指導教員(助教)がダメすぎて困っている。修士の頃は、研究上での関係がなかったので気づいていなかったのだけど、D進してから1年くらいしてこのダメさに気づき始めた。このダメさを、シンプルにまとめると、勉強しない、自分で考えない(人の言葉を借りる)、根拠のない考えに固執する、スケジュールにルーズ、あたりだと思う。

私の研究室は、高度なデータ解析はてんで専門外で、もともと主成分分析する人すらいなかった。そんな状態なのに、マルチオミクス解析をテーマに私の博士の研究が始まった。そのことは私自身も最初から分かっていたし、私が勉強しながら先生たちも一緒に勉強していくものだと思っていた。が、そうではないようだと気づいたのが、去年の9月ごろだった。

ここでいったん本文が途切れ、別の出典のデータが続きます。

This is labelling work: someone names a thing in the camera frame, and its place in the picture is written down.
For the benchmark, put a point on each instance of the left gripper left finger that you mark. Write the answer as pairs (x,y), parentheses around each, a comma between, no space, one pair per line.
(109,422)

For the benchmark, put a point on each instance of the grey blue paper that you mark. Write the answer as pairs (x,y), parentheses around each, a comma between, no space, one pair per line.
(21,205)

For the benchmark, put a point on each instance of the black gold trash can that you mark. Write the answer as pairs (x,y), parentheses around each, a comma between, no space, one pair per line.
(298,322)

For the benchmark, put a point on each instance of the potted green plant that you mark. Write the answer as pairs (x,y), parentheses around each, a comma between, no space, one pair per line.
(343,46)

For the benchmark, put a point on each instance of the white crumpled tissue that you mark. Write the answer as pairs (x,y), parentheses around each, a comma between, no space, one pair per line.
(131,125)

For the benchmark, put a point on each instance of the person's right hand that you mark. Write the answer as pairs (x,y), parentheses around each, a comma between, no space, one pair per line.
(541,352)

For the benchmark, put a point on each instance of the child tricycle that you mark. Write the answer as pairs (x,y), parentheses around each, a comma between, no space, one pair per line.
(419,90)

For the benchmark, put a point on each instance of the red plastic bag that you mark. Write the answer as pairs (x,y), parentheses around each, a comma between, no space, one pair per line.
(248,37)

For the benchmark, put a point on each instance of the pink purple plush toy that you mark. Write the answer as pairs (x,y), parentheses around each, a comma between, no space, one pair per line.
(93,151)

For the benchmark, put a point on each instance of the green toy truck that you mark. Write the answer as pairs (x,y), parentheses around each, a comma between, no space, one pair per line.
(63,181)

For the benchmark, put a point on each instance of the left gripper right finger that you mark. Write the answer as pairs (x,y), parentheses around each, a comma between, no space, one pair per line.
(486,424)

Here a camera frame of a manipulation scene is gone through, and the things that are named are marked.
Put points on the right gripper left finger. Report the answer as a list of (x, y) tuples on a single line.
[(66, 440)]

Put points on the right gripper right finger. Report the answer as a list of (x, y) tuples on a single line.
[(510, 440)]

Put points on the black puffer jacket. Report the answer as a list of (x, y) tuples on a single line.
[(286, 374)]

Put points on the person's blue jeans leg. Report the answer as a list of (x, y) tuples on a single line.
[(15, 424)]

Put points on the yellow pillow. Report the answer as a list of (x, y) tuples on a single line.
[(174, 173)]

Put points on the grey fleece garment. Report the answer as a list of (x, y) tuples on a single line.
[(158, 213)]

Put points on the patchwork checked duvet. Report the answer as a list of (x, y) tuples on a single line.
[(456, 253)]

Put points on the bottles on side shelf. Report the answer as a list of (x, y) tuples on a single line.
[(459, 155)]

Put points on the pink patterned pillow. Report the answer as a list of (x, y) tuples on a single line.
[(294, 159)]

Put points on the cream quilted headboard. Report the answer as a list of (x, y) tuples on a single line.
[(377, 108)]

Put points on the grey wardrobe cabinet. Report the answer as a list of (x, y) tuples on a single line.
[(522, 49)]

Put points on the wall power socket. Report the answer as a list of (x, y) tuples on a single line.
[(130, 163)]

一人で何とか相関ネットワークの結果を出すまでにこぎつけて、グループミーティングで結果を報告した。「AはBに寄与する」というような関係性が明らかになることを期待していたのだけれど、実際にはそのような明瞭な結果にはなっていなかった。報告では、「Bとネットワーク上でつながるものはあったけれど、偽相関の可能性もある」というように、慎重に説明したつもりだったと思う。しかし、何度言っても助教は「Bとネットワーク上でつながるもの」に固執した。

去年の11月ごろに、この解析結果を使って助教が発表する機会があり、どんな発表をするのだろうかと眺めていたが、あまりにも勉強不足、練習不足な発表を聞かされてがっかりしてしまった。データ解析の流れなどはゼミでも説明していたけれど、明らかに理解していないような発表だった。

今年の1月ごろは、助教が関わっている共同研究の申請書のイラストの作成を手伝っていたと思う。共同研究先は環境分析インフォマティクスの手法を積極的に取り入れている研究室で、私も去年からお世話になっている。提出の一週間前くらいに突然助教からのイラスト作成の指示が来たり、その指示が曖昧で困ったりしたけれど、それ以上に肝心の研究計画書に書いてある内容もハチャメチャだったことにはあきれてしまった。研究課題の流れに一貫性がなく、これまで出てきた結果のつぎはぎ、という印象だった。やっぱり、データ解析のことが分かっていないし、勉強していないんだろうなと確信するに至った。幸いなことに採択はされたのだけれど、申請が通らなくてもおかしくないと思っていた。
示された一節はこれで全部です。